WORK REQUEST:
When you copy the listing, reproduce each line as it appears and omit every image.

DATA SHOWN:

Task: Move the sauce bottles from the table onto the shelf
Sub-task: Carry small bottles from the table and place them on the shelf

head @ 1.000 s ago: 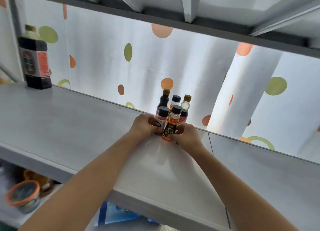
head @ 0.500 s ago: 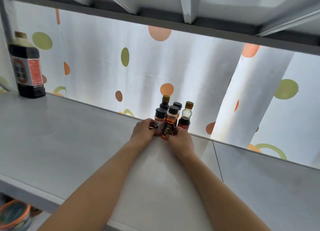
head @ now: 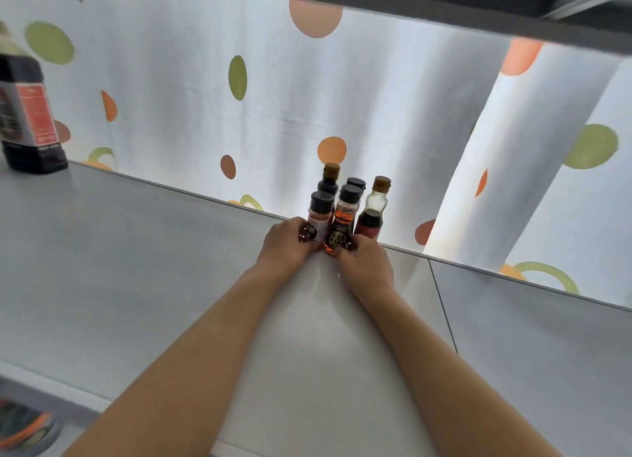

RESPONSE:
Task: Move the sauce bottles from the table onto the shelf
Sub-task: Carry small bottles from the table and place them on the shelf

head @ 1.000 s ago: 
head @ 0.500 s ago: 
head @ now: 

The response is finished.